Please give back, word for word, each line from the start of the entries through the one in which "<point>81,162</point>" is found.

________

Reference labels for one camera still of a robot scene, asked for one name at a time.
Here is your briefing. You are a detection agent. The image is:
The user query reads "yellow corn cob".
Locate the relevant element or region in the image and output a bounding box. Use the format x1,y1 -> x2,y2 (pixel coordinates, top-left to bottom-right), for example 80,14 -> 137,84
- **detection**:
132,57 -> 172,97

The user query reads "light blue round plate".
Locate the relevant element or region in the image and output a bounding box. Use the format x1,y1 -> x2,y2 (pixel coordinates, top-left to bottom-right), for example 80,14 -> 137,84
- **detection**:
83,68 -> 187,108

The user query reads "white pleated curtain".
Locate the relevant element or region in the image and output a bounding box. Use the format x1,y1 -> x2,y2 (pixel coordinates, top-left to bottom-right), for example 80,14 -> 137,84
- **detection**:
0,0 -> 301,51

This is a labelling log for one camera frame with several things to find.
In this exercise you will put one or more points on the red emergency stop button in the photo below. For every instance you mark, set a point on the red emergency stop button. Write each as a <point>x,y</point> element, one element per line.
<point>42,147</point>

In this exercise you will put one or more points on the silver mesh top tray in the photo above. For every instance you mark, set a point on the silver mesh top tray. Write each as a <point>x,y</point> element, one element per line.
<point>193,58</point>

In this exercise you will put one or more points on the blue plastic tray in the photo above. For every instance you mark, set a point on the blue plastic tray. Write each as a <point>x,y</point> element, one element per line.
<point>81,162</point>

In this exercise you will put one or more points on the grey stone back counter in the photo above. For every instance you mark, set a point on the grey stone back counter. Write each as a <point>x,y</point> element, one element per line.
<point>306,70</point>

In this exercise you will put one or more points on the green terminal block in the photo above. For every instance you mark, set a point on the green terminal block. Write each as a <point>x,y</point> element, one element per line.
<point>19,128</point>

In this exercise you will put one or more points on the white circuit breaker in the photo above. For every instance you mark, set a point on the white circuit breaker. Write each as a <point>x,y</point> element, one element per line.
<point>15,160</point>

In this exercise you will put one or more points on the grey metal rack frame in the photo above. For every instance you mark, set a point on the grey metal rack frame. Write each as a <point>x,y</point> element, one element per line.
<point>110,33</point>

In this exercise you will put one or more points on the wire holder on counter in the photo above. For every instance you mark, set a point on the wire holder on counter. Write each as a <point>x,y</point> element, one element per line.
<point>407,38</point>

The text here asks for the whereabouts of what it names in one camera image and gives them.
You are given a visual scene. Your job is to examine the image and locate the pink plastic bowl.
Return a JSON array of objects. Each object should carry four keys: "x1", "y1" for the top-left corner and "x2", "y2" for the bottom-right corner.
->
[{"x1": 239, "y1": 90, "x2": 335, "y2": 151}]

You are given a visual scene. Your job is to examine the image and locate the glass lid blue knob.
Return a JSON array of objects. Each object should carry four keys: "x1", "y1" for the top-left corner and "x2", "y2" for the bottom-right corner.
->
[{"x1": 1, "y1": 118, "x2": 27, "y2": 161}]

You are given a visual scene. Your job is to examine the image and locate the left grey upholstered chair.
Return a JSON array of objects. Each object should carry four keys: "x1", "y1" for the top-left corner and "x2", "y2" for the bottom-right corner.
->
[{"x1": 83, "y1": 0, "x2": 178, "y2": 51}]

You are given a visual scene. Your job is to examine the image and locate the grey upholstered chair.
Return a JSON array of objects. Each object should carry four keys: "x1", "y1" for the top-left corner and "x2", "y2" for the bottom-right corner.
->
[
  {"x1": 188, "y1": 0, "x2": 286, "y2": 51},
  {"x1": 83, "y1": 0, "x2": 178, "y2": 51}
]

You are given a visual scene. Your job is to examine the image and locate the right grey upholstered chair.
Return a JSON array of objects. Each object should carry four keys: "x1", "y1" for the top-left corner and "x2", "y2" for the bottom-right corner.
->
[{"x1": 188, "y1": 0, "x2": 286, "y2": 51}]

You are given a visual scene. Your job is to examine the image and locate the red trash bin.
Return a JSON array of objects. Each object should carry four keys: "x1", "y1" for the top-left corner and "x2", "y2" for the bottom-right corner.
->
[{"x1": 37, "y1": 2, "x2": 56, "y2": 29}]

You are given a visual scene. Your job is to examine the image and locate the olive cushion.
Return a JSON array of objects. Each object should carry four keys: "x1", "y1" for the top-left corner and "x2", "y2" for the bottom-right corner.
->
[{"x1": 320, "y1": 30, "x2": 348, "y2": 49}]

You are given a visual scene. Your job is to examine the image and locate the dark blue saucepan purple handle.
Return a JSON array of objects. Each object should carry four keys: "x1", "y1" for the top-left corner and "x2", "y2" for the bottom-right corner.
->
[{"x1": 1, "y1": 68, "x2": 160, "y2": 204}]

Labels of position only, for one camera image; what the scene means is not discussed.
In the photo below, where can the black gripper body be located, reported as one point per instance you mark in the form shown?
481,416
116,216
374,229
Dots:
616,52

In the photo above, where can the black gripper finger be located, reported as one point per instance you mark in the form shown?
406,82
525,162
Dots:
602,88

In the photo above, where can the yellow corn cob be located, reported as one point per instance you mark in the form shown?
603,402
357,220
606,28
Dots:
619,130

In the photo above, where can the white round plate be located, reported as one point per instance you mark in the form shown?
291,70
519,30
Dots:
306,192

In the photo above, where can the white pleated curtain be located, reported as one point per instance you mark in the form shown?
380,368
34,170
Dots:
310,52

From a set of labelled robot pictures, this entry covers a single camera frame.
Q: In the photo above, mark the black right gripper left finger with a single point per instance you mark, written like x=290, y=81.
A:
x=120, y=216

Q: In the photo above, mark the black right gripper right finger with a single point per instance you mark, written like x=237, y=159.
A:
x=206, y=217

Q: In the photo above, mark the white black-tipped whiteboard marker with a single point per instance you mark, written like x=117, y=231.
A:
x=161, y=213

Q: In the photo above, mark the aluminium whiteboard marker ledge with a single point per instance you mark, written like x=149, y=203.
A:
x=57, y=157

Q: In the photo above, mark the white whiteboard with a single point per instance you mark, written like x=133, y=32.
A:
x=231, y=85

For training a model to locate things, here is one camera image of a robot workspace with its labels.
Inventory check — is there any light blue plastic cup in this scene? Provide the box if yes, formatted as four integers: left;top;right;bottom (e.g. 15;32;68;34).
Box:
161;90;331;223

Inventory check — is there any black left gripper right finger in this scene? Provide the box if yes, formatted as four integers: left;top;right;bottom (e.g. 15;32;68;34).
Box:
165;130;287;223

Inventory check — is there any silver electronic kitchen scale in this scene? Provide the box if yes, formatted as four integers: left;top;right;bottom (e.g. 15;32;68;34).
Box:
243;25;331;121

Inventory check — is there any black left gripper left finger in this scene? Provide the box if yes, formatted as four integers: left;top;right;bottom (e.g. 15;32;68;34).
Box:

________

## Solution for this problem:
Reference labels for one camera still of a robot scene, asked for one name at a time.
Here is your briefing. You are a detection agent. The image is:
The user query reads "yellow corn cob".
Locate the relevant element or region in the image and output a bounding box. Use the format x1,y1 -> x2,y2 (pixel coordinates, top-left to bottom-right), for example 80,14 -> 137,84
- **detection**:
132,57 -> 172,97

The user query reads "light blue round plate".
Locate the relevant element or region in the image and output a bounding box. Use the format x1,y1 -> x2,y2 (pixel coordinates, top-left to bottom-right), for example 80,14 -> 137,84
- **detection**:
83,68 -> 187,108

The user query reads "white pleated curtain".
Locate the relevant element or region in the image and output a bounding box. Use the format x1,y1 -> x2,y2 (pixel coordinates, top-left to bottom-right), for example 80,14 -> 137,84
- **detection**:
0,0 -> 301,51

This is a labelling log for one camera frame with several things to find.
In this exercise you will put one or more points on the red emergency stop button in the photo below. For every instance you mark, set a point on the red emergency stop button. Write each as a <point>x,y</point> element, one element per line.
<point>42,147</point>

In this exercise you will put one or more points on the silver mesh top tray in the photo above. For every instance you mark, set a point on the silver mesh top tray. Write each as a <point>x,y</point> element, one element per line.
<point>193,58</point>

In this exercise you will put one or more points on the blue plastic tray in the photo above. For every instance you mark, set a point on the blue plastic tray. Write each as a <point>x,y</point> element, one element per line.
<point>81,162</point>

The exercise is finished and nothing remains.